# Dataset items
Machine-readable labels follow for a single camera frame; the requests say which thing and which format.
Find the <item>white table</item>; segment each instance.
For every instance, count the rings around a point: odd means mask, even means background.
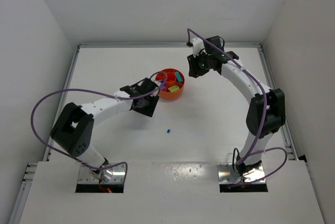
[[[226,50],[266,83],[257,48]],[[233,149],[243,147],[249,106],[216,72],[188,77],[191,53],[189,48],[81,48],[70,88],[112,93],[176,68],[186,77],[184,93],[174,102],[161,99],[152,118],[130,111],[94,128],[95,148],[110,162],[129,163],[123,194],[74,193],[79,165],[52,152],[49,162],[38,164],[20,223],[323,223],[302,161],[289,161],[270,177],[268,193],[219,192],[216,163],[230,162]],[[69,93],[65,104],[98,98]],[[268,145],[275,146],[284,146],[280,132]],[[280,152],[264,155],[265,172],[282,160]]]

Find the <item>metal frame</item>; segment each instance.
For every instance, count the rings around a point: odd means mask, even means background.
[[[78,54],[80,52],[81,48],[159,48],[159,47],[166,47],[166,48],[186,48],[185,43],[84,43],[80,44],[73,55],[72,62],[70,65],[69,73],[65,81],[64,88],[68,88],[72,79],[72,75],[74,72],[75,64],[77,61]],[[275,79],[271,70],[271,66],[264,54],[263,47],[259,43],[226,43],[225,47],[236,47],[236,48],[257,48],[259,52],[259,56],[261,59],[261,63],[263,66],[263,70],[265,72],[265,77],[268,82],[268,84],[276,88],[276,83]],[[64,102],[66,100],[66,93],[63,93],[58,105],[57,113],[55,116],[55,120],[59,116],[61,109],[64,106]],[[297,160],[298,155],[296,152],[296,148],[294,145],[294,142],[292,140],[292,135],[288,126],[288,123],[286,121],[286,124],[281,128],[282,133],[284,135],[285,139],[285,146],[286,150],[291,153],[291,159]],[[50,138],[48,141],[48,144],[53,145],[53,140]],[[48,161],[50,156],[50,148],[46,148],[46,151],[44,153],[43,161]],[[28,167],[34,167],[36,169],[37,164],[36,163],[28,163]],[[26,203],[26,200],[28,198],[29,190],[32,184],[32,178],[34,176],[35,171],[32,173],[32,171],[27,171],[30,172],[30,174],[25,173],[24,180],[22,182],[20,191],[18,193],[12,215],[10,217],[9,224],[19,224],[23,209]]]

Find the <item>white wall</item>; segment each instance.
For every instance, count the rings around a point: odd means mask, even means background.
[[[327,223],[335,219],[334,15],[334,0],[286,0],[264,45]]]
[[[285,0],[45,0],[65,35],[82,42],[185,42],[186,28],[260,42]]]
[[[0,0],[0,223],[9,220],[27,163],[44,154],[30,111],[63,87],[73,52],[43,0]],[[51,99],[37,114],[44,137],[56,108]]]

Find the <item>metal base plate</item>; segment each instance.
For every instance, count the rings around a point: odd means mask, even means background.
[[[100,186],[109,189],[112,193],[124,192],[124,179],[126,174],[125,165],[119,165],[108,169],[109,180],[103,180]],[[78,174],[76,193],[105,193],[99,187],[99,177],[90,169],[81,165]]]
[[[267,192],[266,180],[252,182],[265,176],[263,165],[253,169],[241,177],[232,169],[232,163],[218,163],[219,185],[221,193],[236,192]]]

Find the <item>yellow-green block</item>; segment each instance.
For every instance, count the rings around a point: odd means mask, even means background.
[[[168,88],[170,92],[176,92],[179,90],[179,86],[178,85],[173,85],[170,88]]]

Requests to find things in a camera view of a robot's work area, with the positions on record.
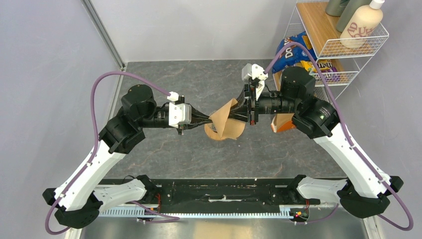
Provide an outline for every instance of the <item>gray floor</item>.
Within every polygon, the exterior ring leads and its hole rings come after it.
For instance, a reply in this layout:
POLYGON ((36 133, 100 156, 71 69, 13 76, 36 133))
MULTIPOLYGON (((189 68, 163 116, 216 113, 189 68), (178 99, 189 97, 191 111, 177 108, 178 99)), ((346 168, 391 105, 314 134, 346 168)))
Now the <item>gray floor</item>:
MULTIPOLYGON (((211 114, 242 90, 241 70, 246 63, 265 67, 269 60, 216 60, 131 62, 127 72, 140 75, 168 91, 186 97, 196 109, 211 114)), ((139 82, 123 79, 120 98, 139 82)), ((274 89, 272 77, 267 80, 274 89)), ((166 102, 154 90, 158 105, 166 102)), ((345 176, 333 159, 298 130, 273 133, 273 116, 260 116, 258 125, 247 125, 237 140, 209 139, 203 127, 185 131, 145 129, 146 139, 114 166, 106 178, 147 174, 150 178, 278 177, 298 174, 312 177, 345 176)))
MULTIPOLYGON (((310 220, 323 218, 331 209, 311 208, 310 220)), ((175 223, 143 225, 135 218, 97 218, 82 239, 368 239, 365 226, 339 209, 326 221, 294 226, 285 219, 181 219, 175 223)))

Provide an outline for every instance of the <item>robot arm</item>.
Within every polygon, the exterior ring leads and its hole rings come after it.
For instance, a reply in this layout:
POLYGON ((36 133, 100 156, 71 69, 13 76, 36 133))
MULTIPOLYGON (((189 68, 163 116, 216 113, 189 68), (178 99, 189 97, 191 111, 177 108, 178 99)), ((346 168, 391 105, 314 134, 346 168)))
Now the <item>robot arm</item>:
MULTIPOLYGON (((238 98, 240 105, 232 108, 231 116, 254 125, 259 114, 295 113, 292 122, 296 128, 321 145, 348 176, 347 180, 322 180, 299 175, 291 186, 297 198, 339 203, 359 218, 383 213, 390 203, 390 192, 348 144, 335 108, 314 97, 315 78, 304 68, 289 67, 283 71, 281 90, 262 93, 259 99, 255 94, 257 82, 249 78, 238 98)), ((398 192, 403 185, 400 177, 383 172, 353 138, 352 141, 383 180, 398 192)))
MULTIPOLYGON (((247 84, 237 98, 238 103, 231 108, 229 117, 254 125, 258 123, 260 114, 294 113, 292 121, 297 129, 321 145, 348 176, 343 180, 323 180, 298 175, 288 186, 292 201, 299 203, 304 199, 319 199, 340 203, 359 218, 383 213, 390 203, 387 198, 389 191, 349 147, 335 108, 314 97, 315 78, 303 68, 290 67, 283 72, 281 91, 263 92, 267 77, 258 65, 245 66, 242 79, 247 84)), ((43 193, 49 205, 61 198, 55 213, 60 224, 83 228, 100 212, 111 207, 129 201, 151 202, 156 186, 146 175, 107 189, 95 190, 95 187, 116 163, 145 139, 144 128, 176 128, 179 134, 183 134, 183 130, 211 122, 209 116, 186 104, 183 96, 172 92, 168 99, 171 102, 158 107, 151 88, 146 85, 133 86, 122 97, 122 107, 117 115, 99 133, 100 145, 94 161, 87 163, 91 152, 65 183, 43 193), (68 182, 85 165, 85 172, 63 195, 68 182)), ((358 144, 355 147, 363 152, 358 144)), ((403 185, 400 177, 390 177, 369 161, 398 192, 403 185)))
POLYGON ((184 103, 184 97, 171 93, 168 102, 157 107, 152 90, 146 85, 136 85, 122 97, 122 107, 99 133, 99 148, 91 163, 93 150, 76 171, 58 188, 46 189, 44 200, 49 205, 60 197, 55 217, 62 225, 83 228, 90 224, 99 213, 129 201, 150 203, 156 195, 156 187, 146 175, 138 176, 125 184, 95 190, 106 173, 142 140, 143 128, 195 128, 211 122, 209 116, 184 103), (75 178, 82 167, 86 170, 77 177, 65 195, 67 184, 75 178))

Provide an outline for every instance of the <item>paper bag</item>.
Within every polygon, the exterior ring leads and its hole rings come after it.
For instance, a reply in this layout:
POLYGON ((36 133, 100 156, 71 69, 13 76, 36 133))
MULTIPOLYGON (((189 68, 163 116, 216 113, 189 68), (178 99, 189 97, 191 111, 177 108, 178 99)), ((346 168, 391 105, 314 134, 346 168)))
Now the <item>paper bag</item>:
POLYGON ((204 125, 205 133, 208 137, 214 140, 237 139, 243 133, 246 123, 228 118, 230 108, 236 103, 236 99, 231 99, 231 101, 210 116, 212 123, 204 125))
POLYGON ((293 115, 294 114, 276 114, 271 122, 271 129, 273 132, 278 133, 291 128, 296 128, 292 122, 293 115))

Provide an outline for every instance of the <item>metal floor plate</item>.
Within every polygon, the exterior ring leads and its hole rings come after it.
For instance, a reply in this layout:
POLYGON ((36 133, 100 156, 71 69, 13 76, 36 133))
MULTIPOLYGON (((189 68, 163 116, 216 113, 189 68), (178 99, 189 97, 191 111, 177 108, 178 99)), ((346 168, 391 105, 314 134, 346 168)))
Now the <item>metal floor plate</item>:
MULTIPOLYGON (((332 209, 311 208, 310 220, 332 209)), ((198 219, 148 224, 136 218, 97 218, 83 229, 82 239, 370 239, 363 220, 339 209, 329 220, 295 226, 286 219, 198 219)))

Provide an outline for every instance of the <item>white wall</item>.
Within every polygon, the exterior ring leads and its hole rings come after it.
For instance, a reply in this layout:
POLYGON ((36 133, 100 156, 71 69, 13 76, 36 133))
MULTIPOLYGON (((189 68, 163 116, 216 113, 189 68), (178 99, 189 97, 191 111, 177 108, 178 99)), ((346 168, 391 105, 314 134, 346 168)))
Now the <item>white wall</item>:
MULTIPOLYGON (((410 232, 383 223, 386 238, 422 235, 422 79, 419 0, 387 0, 383 24, 390 38, 339 97, 349 129, 368 155, 405 182, 399 195, 415 220, 410 232)), ((385 215, 399 225, 407 218, 393 197, 385 215)))
POLYGON ((296 0, 92 0, 125 62, 269 59, 296 0))
MULTIPOLYGON (((0 238, 63 237, 45 232, 41 194, 91 149, 91 86, 117 69, 79 0, 0 2, 0 238)), ((100 126, 115 82, 99 86, 100 126)))

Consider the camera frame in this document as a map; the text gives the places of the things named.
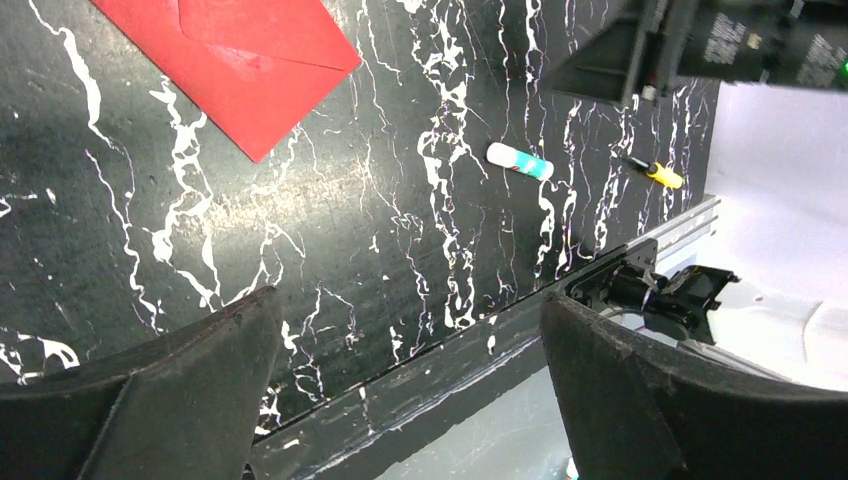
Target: white and teal glue stick
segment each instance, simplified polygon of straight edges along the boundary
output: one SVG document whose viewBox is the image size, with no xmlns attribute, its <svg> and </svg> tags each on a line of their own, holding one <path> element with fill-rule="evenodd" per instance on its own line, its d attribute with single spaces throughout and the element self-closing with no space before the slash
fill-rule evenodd
<svg viewBox="0 0 848 480">
<path fill-rule="evenodd" d="M 503 143 L 493 143 L 486 150 L 486 160 L 503 168 L 530 175 L 539 180 L 548 180 L 554 174 L 554 164 L 536 158 L 529 153 L 516 150 Z"/>
</svg>

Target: gray floor
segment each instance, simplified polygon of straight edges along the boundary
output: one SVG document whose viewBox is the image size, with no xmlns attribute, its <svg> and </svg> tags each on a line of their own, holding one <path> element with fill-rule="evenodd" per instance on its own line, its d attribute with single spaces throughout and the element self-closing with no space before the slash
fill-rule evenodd
<svg viewBox="0 0 848 480">
<path fill-rule="evenodd" d="M 570 457 L 545 368 L 379 479 L 564 479 Z"/>
</svg>

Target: teal label
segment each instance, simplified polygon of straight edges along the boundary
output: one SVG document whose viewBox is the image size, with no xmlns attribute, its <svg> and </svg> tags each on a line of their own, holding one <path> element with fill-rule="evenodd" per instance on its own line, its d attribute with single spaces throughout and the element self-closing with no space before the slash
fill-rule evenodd
<svg viewBox="0 0 848 480">
<path fill-rule="evenodd" d="M 541 179 L 545 175 L 546 167 L 544 160 L 524 152 L 518 152 L 515 156 L 515 166 L 512 169 Z"/>
</svg>

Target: envelope
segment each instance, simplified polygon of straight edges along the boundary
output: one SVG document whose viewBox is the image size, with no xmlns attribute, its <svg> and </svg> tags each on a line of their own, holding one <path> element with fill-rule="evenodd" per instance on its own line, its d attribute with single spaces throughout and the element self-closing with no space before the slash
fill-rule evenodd
<svg viewBox="0 0 848 480">
<path fill-rule="evenodd" d="M 254 162 L 359 65 L 321 0 L 91 0 Z"/>
</svg>

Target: black marble table
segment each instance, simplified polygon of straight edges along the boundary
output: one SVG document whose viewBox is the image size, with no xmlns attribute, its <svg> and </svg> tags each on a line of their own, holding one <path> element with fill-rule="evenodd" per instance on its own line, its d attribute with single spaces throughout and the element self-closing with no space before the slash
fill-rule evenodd
<svg viewBox="0 0 848 480">
<path fill-rule="evenodd" d="M 716 84 L 628 109 L 537 88 L 612 0 L 325 4 L 362 65 L 255 165 L 86 0 L 0 3 L 0 379 L 276 284 L 266 434 L 700 201 Z M 485 163 L 491 141 L 553 178 Z"/>
</svg>

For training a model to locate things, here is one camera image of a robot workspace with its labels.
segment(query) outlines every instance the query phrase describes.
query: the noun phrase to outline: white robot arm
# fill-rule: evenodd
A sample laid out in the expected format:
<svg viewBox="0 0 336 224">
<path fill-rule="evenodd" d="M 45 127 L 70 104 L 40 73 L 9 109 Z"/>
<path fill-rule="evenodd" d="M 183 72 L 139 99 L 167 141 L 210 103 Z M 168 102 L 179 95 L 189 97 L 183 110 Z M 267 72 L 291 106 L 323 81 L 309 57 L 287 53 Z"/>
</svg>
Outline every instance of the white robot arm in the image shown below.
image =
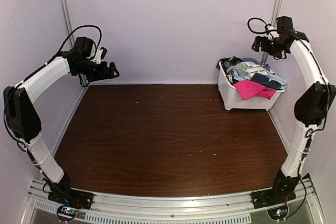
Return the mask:
<svg viewBox="0 0 336 224">
<path fill-rule="evenodd" d="M 56 163 L 43 140 L 41 121 L 34 103 L 52 84 L 69 73 L 84 74 L 89 82 L 118 77 L 114 62 L 108 67 L 105 61 L 101 61 L 107 53 L 105 48 L 95 50 L 90 57 L 93 44 L 89 38 L 77 38 L 70 51 L 59 51 L 28 78 L 4 90 L 5 126 L 13 132 L 14 135 L 9 134 L 19 146 L 24 146 L 32 163 L 50 185 L 48 198 L 68 205 L 77 199 L 73 205 L 80 204 L 83 208 L 90 208 L 92 194 L 71 189 L 70 178 Z"/>
<path fill-rule="evenodd" d="M 257 36 L 252 45 L 254 51 L 261 50 L 269 53 L 275 59 L 286 59 L 286 54 L 292 54 L 298 62 L 305 79 L 306 92 L 295 104 L 296 132 L 288 157 L 274 180 L 270 190 L 262 193 L 252 193 L 255 208 L 268 207 L 294 199 L 295 187 L 301 180 L 303 164 L 310 151 L 310 145 L 315 132 L 324 128 L 328 109 L 335 97 L 336 88 L 325 77 L 315 58 L 309 39 L 302 32 L 295 31 L 292 19 L 282 16 L 277 18 L 277 29 L 266 24 L 265 32 L 268 37 Z M 319 126 L 324 120 L 322 129 Z"/>
</svg>

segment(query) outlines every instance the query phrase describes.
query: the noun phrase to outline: pink cloth
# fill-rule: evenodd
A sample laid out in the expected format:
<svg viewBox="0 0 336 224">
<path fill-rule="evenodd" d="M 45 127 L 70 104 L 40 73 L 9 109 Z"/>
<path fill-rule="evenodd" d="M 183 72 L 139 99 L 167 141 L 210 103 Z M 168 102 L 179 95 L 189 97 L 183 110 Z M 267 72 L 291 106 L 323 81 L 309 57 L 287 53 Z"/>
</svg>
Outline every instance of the pink cloth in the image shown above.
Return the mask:
<svg viewBox="0 0 336 224">
<path fill-rule="evenodd" d="M 269 89 L 264 85 L 258 84 L 253 81 L 240 81 L 234 84 L 234 86 L 238 90 L 243 100 L 250 99 L 251 97 L 255 97 L 256 95 L 271 100 L 272 96 L 276 92 L 275 89 Z"/>
</svg>

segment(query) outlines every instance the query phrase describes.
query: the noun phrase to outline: vent grille
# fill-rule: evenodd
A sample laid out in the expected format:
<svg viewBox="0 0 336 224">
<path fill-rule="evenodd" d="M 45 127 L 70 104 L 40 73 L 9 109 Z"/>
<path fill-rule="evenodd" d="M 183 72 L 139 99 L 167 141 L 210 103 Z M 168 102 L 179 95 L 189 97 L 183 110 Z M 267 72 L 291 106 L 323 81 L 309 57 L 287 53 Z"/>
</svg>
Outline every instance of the vent grille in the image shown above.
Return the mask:
<svg viewBox="0 0 336 224">
<path fill-rule="evenodd" d="M 121 220 L 113 217 L 107 217 L 97 214 L 86 213 L 85 222 L 92 224 L 162 224 L 160 221 L 130 221 Z M 250 214 L 220 218 L 214 221 L 169 221 L 169 224 L 250 224 Z"/>
<path fill-rule="evenodd" d="M 36 201 L 35 207 L 46 212 L 56 213 L 57 207 L 53 204 L 46 203 L 44 201 Z"/>
</svg>

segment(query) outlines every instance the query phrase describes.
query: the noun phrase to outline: brown wooden surface
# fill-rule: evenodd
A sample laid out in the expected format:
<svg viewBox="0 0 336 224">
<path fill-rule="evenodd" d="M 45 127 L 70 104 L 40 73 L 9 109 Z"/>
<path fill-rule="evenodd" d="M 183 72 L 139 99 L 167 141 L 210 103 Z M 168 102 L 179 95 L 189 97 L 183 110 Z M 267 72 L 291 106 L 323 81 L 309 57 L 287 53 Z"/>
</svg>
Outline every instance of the brown wooden surface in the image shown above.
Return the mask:
<svg viewBox="0 0 336 224">
<path fill-rule="evenodd" d="M 270 187 L 285 158 L 267 112 L 214 85 L 91 86 L 56 154 L 73 187 L 134 196 Z"/>
</svg>

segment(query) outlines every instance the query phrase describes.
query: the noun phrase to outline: white plastic bin
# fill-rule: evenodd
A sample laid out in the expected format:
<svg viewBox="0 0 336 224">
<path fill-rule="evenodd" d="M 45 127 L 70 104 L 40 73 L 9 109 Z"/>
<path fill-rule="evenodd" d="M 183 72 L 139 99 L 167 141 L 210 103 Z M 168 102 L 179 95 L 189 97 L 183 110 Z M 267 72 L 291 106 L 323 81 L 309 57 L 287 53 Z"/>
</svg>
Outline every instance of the white plastic bin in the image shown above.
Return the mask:
<svg viewBox="0 0 336 224">
<path fill-rule="evenodd" d="M 227 110 L 231 109 L 259 109 L 269 110 L 277 101 L 279 96 L 284 93 L 285 90 L 277 90 L 271 100 L 264 97 L 255 96 L 248 100 L 243 100 L 237 89 L 230 84 L 226 78 L 222 64 L 219 63 L 220 71 L 218 78 L 218 89 L 223 98 L 224 107 Z"/>
</svg>

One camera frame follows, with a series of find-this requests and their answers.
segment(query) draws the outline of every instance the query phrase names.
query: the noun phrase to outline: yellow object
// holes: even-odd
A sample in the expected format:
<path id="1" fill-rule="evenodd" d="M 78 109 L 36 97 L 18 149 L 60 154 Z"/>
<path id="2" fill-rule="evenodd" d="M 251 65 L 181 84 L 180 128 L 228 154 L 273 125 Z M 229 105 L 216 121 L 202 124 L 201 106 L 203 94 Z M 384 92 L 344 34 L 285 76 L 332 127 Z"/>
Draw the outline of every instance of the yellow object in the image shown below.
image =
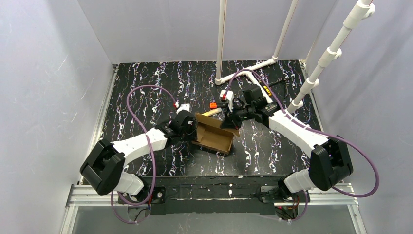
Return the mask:
<path id="1" fill-rule="evenodd" d="M 214 114 L 220 113 L 221 111 L 222 111 L 222 108 L 217 108 L 217 109 L 213 109 L 213 110 L 210 110 L 210 111 L 208 111 L 208 112 L 205 112 L 205 113 L 203 113 L 202 115 L 203 115 L 203 116 L 212 116 L 212 115 L 214 115 Z"/>

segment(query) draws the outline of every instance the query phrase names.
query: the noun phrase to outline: brown cardboard
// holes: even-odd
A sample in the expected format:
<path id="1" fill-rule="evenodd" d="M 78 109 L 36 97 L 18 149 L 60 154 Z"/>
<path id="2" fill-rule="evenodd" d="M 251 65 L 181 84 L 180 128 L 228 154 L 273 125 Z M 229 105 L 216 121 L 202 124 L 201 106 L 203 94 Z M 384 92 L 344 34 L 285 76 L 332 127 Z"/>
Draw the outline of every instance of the brown cardboard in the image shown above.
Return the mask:
<path id="1" fill-rule="evenodd" d="M 192 143 L 223 154 L 229 154 L 234 135 L 239 137 L 240 132 L 235 129 L 221 129 L 222 121 L 219 119 L 204 116 L 200 113 L 196 113 L 195 117 L 198 122 L 196 128 L 198 139 Z"/>

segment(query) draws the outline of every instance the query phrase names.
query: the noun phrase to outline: wire
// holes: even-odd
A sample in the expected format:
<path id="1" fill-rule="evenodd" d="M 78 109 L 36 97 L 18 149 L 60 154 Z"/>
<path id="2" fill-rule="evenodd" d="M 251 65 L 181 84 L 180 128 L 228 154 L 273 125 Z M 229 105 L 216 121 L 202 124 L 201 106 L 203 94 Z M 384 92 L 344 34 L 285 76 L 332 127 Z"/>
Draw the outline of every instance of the wire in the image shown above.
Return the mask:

# TASK INSTRUCTIONS
List every line above that contains the word "cloth".

# RESPONSE
query: the noun phrase to outline: pink cloth
Outline every instance of the pink cloth in the image shown above.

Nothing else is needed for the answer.